*** PROVIDED INFORMATION Section Begins ***
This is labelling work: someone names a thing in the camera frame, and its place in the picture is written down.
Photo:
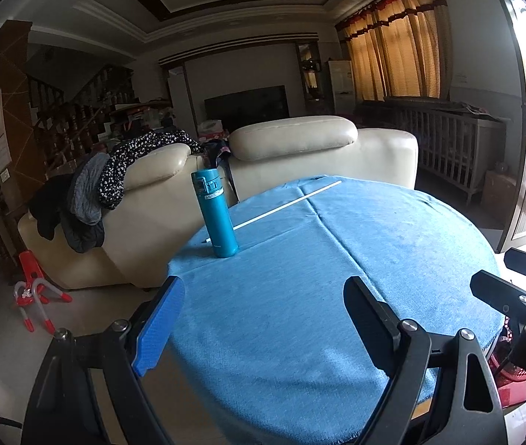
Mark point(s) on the white thin stick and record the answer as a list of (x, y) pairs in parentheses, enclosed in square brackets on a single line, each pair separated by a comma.
[(287, 205)]

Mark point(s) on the cardboard box on floor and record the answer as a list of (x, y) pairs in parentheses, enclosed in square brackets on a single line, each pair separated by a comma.
[(498, 196)]

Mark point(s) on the orange curtains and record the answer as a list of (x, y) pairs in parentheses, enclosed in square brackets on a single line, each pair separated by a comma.
[(399, 48)]

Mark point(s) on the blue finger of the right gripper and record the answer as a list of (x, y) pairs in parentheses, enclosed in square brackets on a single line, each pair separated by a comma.
[(498, 293)]

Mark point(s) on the red mesh trash basket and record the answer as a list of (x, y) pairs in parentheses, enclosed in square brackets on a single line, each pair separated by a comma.
[(509, 379)]

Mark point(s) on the teal thermos bottle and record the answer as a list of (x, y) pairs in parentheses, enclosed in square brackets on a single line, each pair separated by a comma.
[(210, 193)]

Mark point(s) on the black television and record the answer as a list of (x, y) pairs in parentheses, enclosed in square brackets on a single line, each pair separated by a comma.
[(249, 106)]

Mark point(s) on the cream leather sofa right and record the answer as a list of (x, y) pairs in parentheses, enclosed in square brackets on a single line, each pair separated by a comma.
[(267, 155)]

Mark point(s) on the white baby crib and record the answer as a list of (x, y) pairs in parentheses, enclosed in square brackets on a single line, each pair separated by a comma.
[(457, 142)]

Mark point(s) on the blue tablecloth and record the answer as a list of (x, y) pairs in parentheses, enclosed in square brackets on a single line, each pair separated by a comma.
[(264, 336)]

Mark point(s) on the dark clothes pile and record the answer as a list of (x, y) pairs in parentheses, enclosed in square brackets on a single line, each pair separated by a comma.
[(71, 202)]

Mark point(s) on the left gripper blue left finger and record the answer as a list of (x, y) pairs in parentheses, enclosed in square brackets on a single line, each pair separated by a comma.
[(155, 325)]

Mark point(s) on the black floral garment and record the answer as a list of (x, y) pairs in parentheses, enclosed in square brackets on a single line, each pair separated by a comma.
[(110, 190)]

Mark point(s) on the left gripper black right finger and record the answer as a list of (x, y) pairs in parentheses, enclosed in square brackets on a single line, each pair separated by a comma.
[(375, 324)]

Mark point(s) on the red white toy stand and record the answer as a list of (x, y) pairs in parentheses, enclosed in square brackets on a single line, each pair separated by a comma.
[(31, 291)]

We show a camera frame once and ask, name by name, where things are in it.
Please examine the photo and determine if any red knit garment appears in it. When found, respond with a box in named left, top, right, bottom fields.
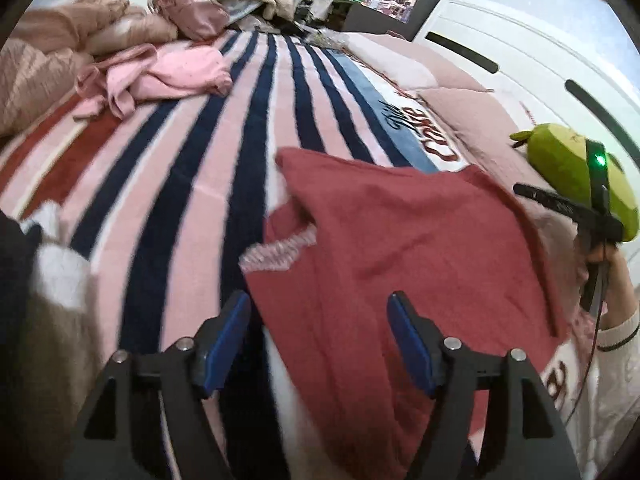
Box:
left=240, top=148, right=567, bottom=479

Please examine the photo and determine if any person right hand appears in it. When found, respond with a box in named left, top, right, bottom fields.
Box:
left=586, top=244, right=638, bottom=330

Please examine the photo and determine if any green avocado plush toy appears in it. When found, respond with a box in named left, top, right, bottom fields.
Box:
left=510, top=124, right=639, bottom=242

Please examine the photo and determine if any pink knit pillow near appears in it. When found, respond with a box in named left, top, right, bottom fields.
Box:
left=420, top=88, right=580, bottom=322

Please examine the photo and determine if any white bed headboard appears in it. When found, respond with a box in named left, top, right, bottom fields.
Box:
left=413, top=0, right=639, bottom=186

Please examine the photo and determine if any striped bed blanket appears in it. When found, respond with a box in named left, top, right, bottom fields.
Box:
left=0, top=29, right=471, bottom=480

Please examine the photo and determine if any pink white pillow far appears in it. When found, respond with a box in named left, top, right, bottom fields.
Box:
left=341, top=32, right=487, bottom=94

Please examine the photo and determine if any pink small garment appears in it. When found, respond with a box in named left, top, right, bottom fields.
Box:
left=73, top=44, right=233, bottom=120

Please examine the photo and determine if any beige rumpled duvet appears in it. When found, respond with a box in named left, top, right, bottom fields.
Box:
left=1, top=0, right=178, bottom=136

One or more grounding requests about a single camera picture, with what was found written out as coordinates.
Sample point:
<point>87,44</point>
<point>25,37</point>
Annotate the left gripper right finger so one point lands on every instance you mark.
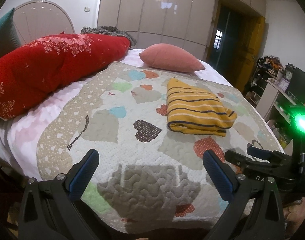
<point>254,207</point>

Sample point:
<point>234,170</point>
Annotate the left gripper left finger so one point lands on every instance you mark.
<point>48,209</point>

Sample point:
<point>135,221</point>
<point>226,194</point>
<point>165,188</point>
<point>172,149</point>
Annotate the yellow striped knit sweater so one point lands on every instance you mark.
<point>192,110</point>

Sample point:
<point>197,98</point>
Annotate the person's right hand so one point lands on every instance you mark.
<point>294,215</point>

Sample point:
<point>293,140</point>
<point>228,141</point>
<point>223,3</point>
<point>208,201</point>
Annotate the white open shelf cabinet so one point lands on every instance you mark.
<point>277,108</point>

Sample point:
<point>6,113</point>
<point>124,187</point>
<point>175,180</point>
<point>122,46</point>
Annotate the black television screen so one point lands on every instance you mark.
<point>297,85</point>

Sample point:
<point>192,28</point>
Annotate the purple square desk clock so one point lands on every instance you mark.
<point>283,84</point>

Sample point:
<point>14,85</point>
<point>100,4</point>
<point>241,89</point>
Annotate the patchwork heart quilt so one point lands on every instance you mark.
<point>148,177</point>

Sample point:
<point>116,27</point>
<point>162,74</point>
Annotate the dark ornate mantel clock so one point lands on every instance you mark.
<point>289,70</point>

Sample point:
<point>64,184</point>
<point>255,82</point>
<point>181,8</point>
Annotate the red floral long pillow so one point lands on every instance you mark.
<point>29,74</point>

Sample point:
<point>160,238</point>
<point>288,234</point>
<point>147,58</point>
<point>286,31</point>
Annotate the wooden door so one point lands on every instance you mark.
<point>251,36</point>

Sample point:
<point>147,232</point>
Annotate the teal cushion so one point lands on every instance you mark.
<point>9,39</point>

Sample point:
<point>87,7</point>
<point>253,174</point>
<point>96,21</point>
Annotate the grey knit blanket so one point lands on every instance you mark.
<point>111,31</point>

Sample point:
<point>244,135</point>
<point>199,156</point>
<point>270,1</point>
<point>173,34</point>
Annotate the arched beige headboard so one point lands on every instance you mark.
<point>39,18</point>

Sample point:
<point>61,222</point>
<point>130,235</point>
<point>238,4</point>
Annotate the beige glossy wardrobe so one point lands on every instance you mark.
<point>184,23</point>

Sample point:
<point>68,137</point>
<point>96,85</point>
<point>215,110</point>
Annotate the pink corduroy pillow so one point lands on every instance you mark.
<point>169,57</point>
*** PROVIDED INFORMATION Section Ends ***
WORK ORDER -
The copy you produce must repeat all the entries exactly and contain no pictures.

TASK RESPONSE -
This is labelling work: someone names a thing in the camera frame, and its place in the picture is written down.
Photo:
Mark point(s) on the white thin stick and record the answer as a list of (x, y) pairs in parentheses, enclosed in square brackets on a single line, each pair separated by a comma.
[(287, 205)]

Mark point(s) on the cardboard box on floor and record the answer as a list of (x, y) pairs in parentheses, enclosed in square brackets on a single line, each pair separated by a comma.
[(498, 196)]

Mark point(s) on the orange curtains and record the answer as a list of (x, y) pairs in parentheses, enclosed in square brackets on a single line, each pair separated by a comma.
[(399, 48)]

Mark point(s) on the blue finger of the right gripper and record the answer as a list of (x, y) pairs in parentheses, enclosed in square brackets on a single line, each pair separated by a comma.
[(498, 293)]

Mark point(s) on the red mesh trash basket and record the answer as a list of (x, y) pairs in parentheses, enclosed in square brackets on a single line, each pair separated by a comma.
[(509, 379)]

Mark point(s) on the teal thermos bottle and record the answer as a list of (x, y) pairs in parentheses, enclosed in square brackets on a single line, each pair separated by a comma.
[(210, 193)]

Mark point(s) on the black television and record the answer as a list of (x, y) pairs in parentheses, enclosed in square brackets on a single line, each pair separated by a comma.
[(249, 106)]

Mark point(s) on the cream leather sofa right and record the answer as a list of (x, y) pairs in parentheses, enclosed in square brackets on a single line, each pair separated by a comma.
[(267, 155)]

Mark point(s) on the white baby crib and record the answer as a list of (x, y) pairs in parentheses, enclosed in square brackets on a single line, each pair separated by a comma.
[(457, 142)]

Mark point(s) on the blue tablecloth and record the answer as a list of (x, y) pairs in parentheses, enclosed in square brackets on a single line, each pair separated by a comma.
[(264, 336)]

Mark point(s) on the dark clothes pile and record the answer as a list of (x, y) pairs in parentheses, enclosed in square brackets on a single line, each pair separated by a comma.
[(71, 202)]

Mark point(s) on the left gripper blue left finger and record the answer as a list of (x, y) pairs in parentheses, enclosed in square brackets on a single line, each pair separated by a comma.
[(155, 325)]

Mark point(s) on the black floral garment and record the answer as a list of (x, y) pairs in parentheses, enclosed in square brackets on a single line, each pair separated by a comma.
[(110, 190)]

Mark point(s) on the left gripper black right finger and record the answer as a list of (x, y) pairs in parentheses, enclosed in square brackets on a single line, each pair separated by a comma.
[(375, 324)]

Mark point(s) on the red white toy stand and record the answer as a list of (x, y) pairs in parentheses, enclosed in square brackets on a single line, each pair separated by a comma.
[(31, 291)]

We show a camera frame once and ask, name by name, where things are in it.
Please examine the photo and determine if any red knit garment appears in it. When found, respond with a box in named left, top, right, bottom fields.
Box:
left=240, top=148, right=567, bottom=479

Please examine the photo and determine if any person right hand appears in it. When found, respond with a box in named left, top, right, bottom fields.
Box:
left=586, top=244, right=638, bottom=330

Please examine the photo and determine if any green avocado plush toy appears in it. When found, respond with a box in named left, top, right, bottom fields.
Box:
left=510, top=124, right=639, bottom=242

Please examine the photo and determine if any pink knit pillow near appears in it. When found, respond with a box in named left, top, right, bottom fields.
Box:
left=420, top=88, right=580, bottom=322

Please examine the photo and determine if any white bed headboard appears in it. When found, respond with a box in named left, top, right, bottom fields.
Box:
left=413, top=0, right=639, bottom=186

Please examine the photo and determine if any striped bed blanket appears in it. When found, respond with a box in named left, top, right, bottom fields.
Box:
left=0, top=29, right=471, bottom=480

Please examine the photo and determine if any pink white pillow far appears in it. When found, respond with a box in named left, top, right, bottom fields.
Box:
left=341, top=32, right=487, bottom=94

Please examine the photo and determine if any pink small garment appears in it. When found, respond with a box in named left, top, right, bottom fields.
Box:
left=73, top=44, right=233, bottom=120

Please examine the photo and determine if any beige rumpled duvet appears in it. When found, respond with a box in named left, top, right, bottom fields.
Box:
left=1, top=0, right=178, bottom=136

One or more grounding requests about a single camera picture, with what was found written out as coordinates.
Sample point:
<point>87,44</point>
<point>25,37</point>
Annotate the left gripper right finger so one point lands on every instance you mark.
<point>254,207</point>

Sample point:
<point>234,170</point>
Annotate the left gripper left finger so one point lands on every instance you mark.
<point>48,209</point>

Sample point:
<point>135,221</point>
<point>226,194</point>
<point>165,188</point>
<point>172,149</point>
Annotate the yellow striped knit sweater so one point lands on every instance you mark.
<point>192,110</point>

Sample point:
<point>197,98</point>
Annotate the person's right hand so one point lands on every instance you mark.
<point>294,215</point>

Sample point:
<point>293,140</point>
<point>228,141</point>
<point>223,3</point>
<point>208,201</point>
Annotate the white open shelf cabinet so one point lands on every instance you mark.
<point>277,108</point>

Sample point:
<point>6,113</point>
<point>124,187</point>
<point>175,180</point>
<point>122,46</point>
Annotate the black television screen so one point lands on every instance you mark.
<point>297,85</point>

Sample point:
<point>192,28</point>
Annotate the purple square desk clock so one point lands on every instance you mark.
<point>283,84</point>

Sample point:
<point>14,85</point>
<point>100,4</point>
<point>241,89</point>
Annotate the patchwork heart quilt so one point lands on every instance you mark.
<point>148,177</point>

Sample point:
<point>116,27</point>
<point>162,74</point>
Annotate the dark ornate mantel clock so one point lands on every instance you mark.
<point>289,70</point>

Sample point:
<point>64,184</point>
<point>255,82</point>
<point>181,8</point>
Annotate the red floral long pillow so one point lands on every instance you mark.
<point>29,74</point>

Sample point:
<point>160,238</point>
<point>288,234</point>
<point>147,58</point>
<point>286,31</point>
Annotate the wooden door so one point lands on every instance you mark.
<point>251,36</point>

Sample point:
<point>147,232</point>
Annotate the teal cushion so one point lands on every instance you mark.
<point>9,39</point>

Sample point:
<point>87,7</point>
<point>253,174</point>
<point>96,21</point>
Annotate the grey knit blanket so one point lands on every instance you mark.
<point>111,31</point>

Sample point:
<point>244,135</point>
<point>199,156</point>
<point>270,1</point>
<point>173,34</point>
Annotate the arched beige headboard so one point lands on every instance you mark.
<point>39,18</point>

Sample point:
<point>61,222</point>
<point>130,235</point>
<point>238,4</point>
Annotate the beige glossy wardrobe so one point lands on every instance you mark.
<point>184,23</point>

Sample point:
<point>68,137</point>
<point>96,85</point>
<point>215,110</point>
Annotate the pink corduroy pillow so one point lands on every instance you mark.
<point>169,57</point>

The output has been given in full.